* _Directions_: Extract only the lines from the start of the entries below to the line with "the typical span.", inclusive; omit every picture.

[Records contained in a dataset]
----

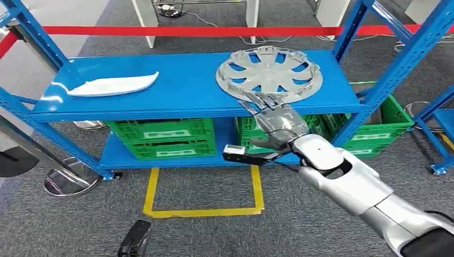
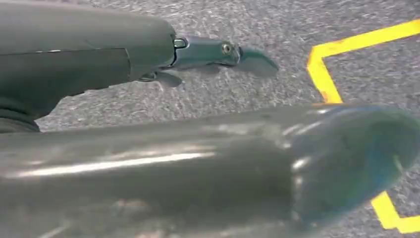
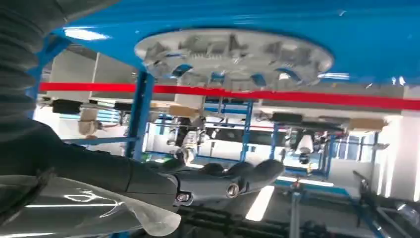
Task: Take the parts from the cabinet and place them on the table.
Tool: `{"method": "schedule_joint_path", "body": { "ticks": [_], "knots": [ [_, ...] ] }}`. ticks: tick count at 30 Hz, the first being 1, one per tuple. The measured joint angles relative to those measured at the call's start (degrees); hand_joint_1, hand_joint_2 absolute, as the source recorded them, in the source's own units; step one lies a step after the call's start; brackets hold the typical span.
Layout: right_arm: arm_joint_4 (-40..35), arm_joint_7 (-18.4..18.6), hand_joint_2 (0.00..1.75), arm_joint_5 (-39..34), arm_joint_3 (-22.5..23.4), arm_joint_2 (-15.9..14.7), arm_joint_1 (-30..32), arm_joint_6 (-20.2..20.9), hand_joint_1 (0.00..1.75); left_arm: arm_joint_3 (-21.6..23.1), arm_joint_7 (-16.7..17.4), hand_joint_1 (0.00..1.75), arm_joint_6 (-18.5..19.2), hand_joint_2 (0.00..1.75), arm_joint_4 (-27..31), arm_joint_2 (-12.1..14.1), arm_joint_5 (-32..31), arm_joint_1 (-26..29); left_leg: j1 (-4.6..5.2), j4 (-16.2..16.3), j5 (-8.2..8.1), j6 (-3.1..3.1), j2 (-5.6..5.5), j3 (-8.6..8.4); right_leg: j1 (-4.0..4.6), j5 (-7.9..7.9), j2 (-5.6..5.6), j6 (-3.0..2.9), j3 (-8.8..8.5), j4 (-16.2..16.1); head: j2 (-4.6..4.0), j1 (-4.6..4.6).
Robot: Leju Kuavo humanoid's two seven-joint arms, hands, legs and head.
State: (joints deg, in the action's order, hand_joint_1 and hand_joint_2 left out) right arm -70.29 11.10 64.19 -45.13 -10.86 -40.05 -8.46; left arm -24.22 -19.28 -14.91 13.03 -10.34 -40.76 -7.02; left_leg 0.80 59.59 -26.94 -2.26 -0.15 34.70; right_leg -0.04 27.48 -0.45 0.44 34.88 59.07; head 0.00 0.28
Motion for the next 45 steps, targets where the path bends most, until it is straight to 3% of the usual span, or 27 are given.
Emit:
{"method": "schedule_joint_path", "body": {
  "ticks": [3,6,7,8,10,11,12,13,14,16,18,19,21,22,23,25,27,28,31,33,35,37,38,40,42,44,45],
  "knots": [
    [0.2,0.5,1.75,2.8,1.3,0.7,0.6,-0.3,0.00,-0.1,0.1,0.00,1.4,0.00,0.0,0.0,0.0,0.0,-0.74,-1.9,0.88,0.10,0.08,-0.83,0.09,0.85,0.18,0.90,0.67,0.4,0.00,-0.24],
    [0.7,0.7,1.75,4.1,2.1,1.3,1.0,-0.3,0.00,-0.1,0.0,0.00,2.6,0.00,0.0,0.0,0.2,-0.2,-0.74,-1.9,0.99,-0.09,0.08,-0.80,-0.19,6.61,0.20,1.58,6.22,12.7,0.00,-0.26],
    [0.8,0.6,1.75,4.2,2.1,1.5,1.3,-0.3,0.00,-0.1,0.0,0.00,2.7,0.00,0.0,0.0,0.2,-0.1,-0.75,-1.9,0.98,-0.09,0.09,-0.79,-0.25,7.51,0.22,1.78,7.93,16.0,0.00,-0.30],
    [1.0,0.6,1.75,4.4,2.1,1.7,1.6,-0.3,0.00,-0.1,0.0,0.00,3.0,0.00,0.0,0.0,0.2,-0.1,-0.76,-1.9,0.97,-0.08,0.07,-0.82,-0.34,7.00,0.25,1.92,8.59,16.9,0.00,-0.35],
    [1.2,0.6,1.75,4.6,2.3,2.0,1.6,-0.3,0.00,-0.1,0.0,0.00,3.0,0.00,0.0,0.0,0.2,-0.1,-0.80,-1.7,0.86,0.08,0.00,-0.91,-0.61,2.71,0.33,2.01,5.91,10.9,0.00,-0.33],
    [1.3,0.5,1.75,4.9,2.6,2.1,1.6,-0.3,0.00,-0.1,0.0,0.00,2.7,0.00,0.0,0.0,0.2,-0.1,-0.85,-1.5,0.67,0.35,-0.03,-0.98,-0.68,-0.06,0.47,1.97,3.16,5.2,0.00,-0.32],
    [1.3,0.3,1.75,5.0,2.8,2.2,1.5,-0.4,0.00,-0.1,0.0,0.00,2.5,0.00,0.0,0.0,0.1,-0.1,-0.86,-1.3,0.42,0.73,-0.05,-0.98,-0.70,-1.09,0.67,1.86,1.03,0.5,0.00,-0.37],
    [1.4,-0.1,1.75,5.1,2.9,2.4,1.3,-0.4,0.00,-0.1,0.0,0.00,2.2,0.00,0.0,0.0,0.0,-0.1,-0.46,-1.0,0.26,1.05,-0.07,-0.59,-0.46,-0.27,0.67,1.66,-0.30,-0.3,0.00,-0.41],
    [1.4,-0.4,1.75,5.3,3.0,2.7,1.3,-0.5,0.00,-0.2,0.0,0.00,2.1,0.00,0.0,0.0,0.0,-0.1,-0.50,-0.9,0.39,1.28,-0.03,-0.40,-0.49,-0.41,0.41,1.03,-0.06,-0.3,0.00,-0.33],
    [1.4,-0.7,1.75,5.5,3.0,3.0,1.5,-0.6,0.00,-0.2,0.0,0.00,2.0,0.00,0.0,0.0,0.0,-0.1,-0.59,-1.0,0.63,1.69,0.05,-0.49,-0.28,-0.50,0.23,0.54,0.13,-0.3,0.00,-0.28],
    [1.4,-1.6,1.75,5.6,3.1,3.3,1.4,-0.7,0.00,-0.2,-0.1,0.00,1.9,0.00,0.0,0.0,0.0,-0.2,-0.70,-0.2,-0.38,2.45,0.01,-0.31,-0.71,-0.85,0.38,-0.27,-0.15,-0.8,0.00,-0.29],
    [1.3,-1.7,1.75,5.6,3.1,3.6,1.3,-0.8,0.00,-0.2,-0.2,0.00,1.9,0.00,0.0,0.0,0.0,-0.2,-0.76,2.2,-2.11,2.77,0.03,0.72,-0.71,-0.80,0.42,-0.71,-0.15,-0.8,0.00,0.07],
    [1.2,-2.4,1.75,5.6,3.1,4.0,1.4,-0.8,0.00,-0.2,-0.2,0.00,1.9,0.00,0.0,0.0,0.0,-0.1,-0.98,11.5,-6.54,3.19,0.02,4.78,-0.65,-0.78,0.43,-0.85,-0.11,-0.8,0.00,0.05],
    [1.2,-2.5,1.75,5.6,3.0,4.0,1.5,-0.8,0.00,-0.2,-0.2,0.00,1.9,0.00,0.0,0.0,0.0,-0.1,-1.01,15.4,-7.86,3.29,0.02,6.54,-0.65,-0.78,0.43,-0.85,-0.10,-0.7,0.00,0.09],
    [1.2,-2.5,1.75,5.5,2.9,4.1,1.6,-0.8,0.00,-0.3,-0.2,0.00,1.9,0.00,0.0,0.0,0.0,0.0,-1.04,17.0,-7.85,3.31,0.02,7.28,-0.65,-0.78,0.42,-0.85,-0.12,-0.7,0.00,0.05],
    [1.1,-2.4,1.75,5.4,3.0,4.2,1.7,-0.8,0.00,-0.5,-0.2,0.00,1.5,0.00,0.0,0.0,0.0,0.0,-1.15,12.5,-4.30,3.16,0.02,5.22,-0.65,-0.78,0.33,-0.84,-0.14,-0.7,0.00,0.07],
    [0.6,-2.5,1.75,5.4,3.0,4.3,1.6,-0.9,0.00,-0.7,-0.2,0.00,1.0,0.00,0.0,0.1,0.0,0.0,-1.18,1.4,0.89,2.72,0.02,-0.06,-0.65,-0.71,0.24,-0.68,-0.37,-0.7,0.00,0.09],
    [0.5,-2.5,1.75,5.4,3.1,4.3,1.6,-0.9,0.00,-0.7,-0.3,0.00,1.0,0.00,0.0,0.1,0.0,0.0,-0.93,0.0,-0.13,2.66,-0.01,-1.09,-0.35,-0.75,0.21,-0.37,-0.25,-0.7,0.00,0.04],
    [0.4,-2.4,1.75,5.3,3.1,4.3,1.6,-0.9,0.00,-0.7,-0.3,0.00,1.0,0.00,0.0,0.1,0.0,0.1,-0.75,-0.7,-0.01,2.11,-0.08,-0.77,-0.47,-1.06,0.23,0.51,0.00,-0.8,0.00,0.02],
    [0.1,-2.4,1.75,5.3,3.2,4.3,1.6,-0.9,0.00,-0.8,-0.3,0.00,1.0,0.00,0.0,0.0,0.1,0.1,-1.21,-1.6,0.65,1.10,0.03,-1.14,-0.59,-0.51,0.20,1.19,0.67,-0.6,0.00,0.02],
    [0.0,-2.5,1.75,5.3,3.5,4.3,1.4,-1.0,0.00,-0.8,-0.4,0.00,1.0,0.00,0.0,0.0,0.1,-0.1,-1.16,-1.8,0.84,0.60,0.05,-1.05,-0.56,2.90,0.28,1.54,2.88,4.8,0.00,-0.39],
    [0.0,-2.6,1.75,5.2,3.5,4.3,1.8,-0.9,0.00,-0.8,-0.3,0.00,1.0,0.00,0.0,-0.1,0.1,0.0,-1.11,-1.7,0.83,0.51,0.09,-0.91,-0.58,6.94,0.28,1.84,7.42,14.7,0.00,-0.33],
    [0.0,-2.6,1.75,5.1,3.5,4.3,2.0,-0.9,0.00,-0.9,-0.3,0.00,1.0,0.00,0.0,-0.1,0.1,0.0,-1.09,-1.7,0.83,0.50,0.08,-0.90,-0.57,7.35,0.29,1.93,8.55,17.1,0.00,-0.37],
    [0.0,-2.6,1.75,5.1,3.5,4.3,2.2,-0.9,0.00,-0.9,-0.4,0.00,1.0,0.00,0.0,-0.1,0.1,0.0,-1.08,-1.7,0.82,0.51,-0.02,-0.97,-0.57,4.36,0.29,1.78,6.86,13.7,0.00,-0.39],
    [0.0,-3.0,1.75,5.1,3.5,4.3,1.9,-0.8,0.00,-0.9,-0.5,0.00,1.0,0.00,0.0,-0.1,0.1,0.0,-1.05,-1.5,0.65,0.75,-0.06,-1.09,-0.54,-0.56,0.34,1.28,1.67,3.4,0.00,-0.37],
    [0.0,-3.4,1.75,4.9,3.4,4.6,1.5,-0.7,0.00,-0.9,-0.6,0.00,1.2,0.00,0.0,-0.1,0.1,-0.1,-0.58,-0.9,0.42,1.28,-0.02,-0.48,-0.35,-0.22,0.42,0.89,-1.00,-1.3,0.00,-0.37],
    [0.0,-3.4,1.75,4.9,3.4,4.7,1.4,-0.7,0.00,-0.9,-0.7,0.00,1.2,0.00,0.0,-0.1,0.1,-0.1,-0.63,-1.1,0.62,1.58,0.01,-0.27,-0.31,-0.19,0.37,0.77,-0.69,-0.9,0.00,-0.22]
  ]
}}
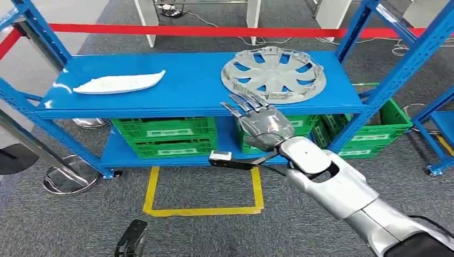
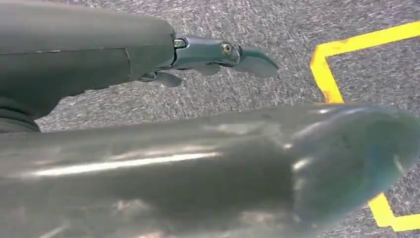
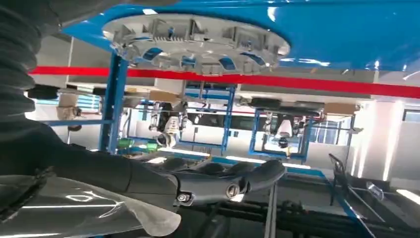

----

* _Completed exercise_:
Task: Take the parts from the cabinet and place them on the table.
Tool: `{"method": "schedule_joint_path", "body": { "ticks": [_], "knots": [ [_, ...] ] }}`. ticks: tick count at 30 Hz, the first being 1, one per tuple. The measured joint angles relative to those measured at the call's start (degrees); hand_joint_1, hand_joint_2 absolute, as the source recorded them, in the source's own units; step one lies a step after the call's start; brackets hold the typical span.

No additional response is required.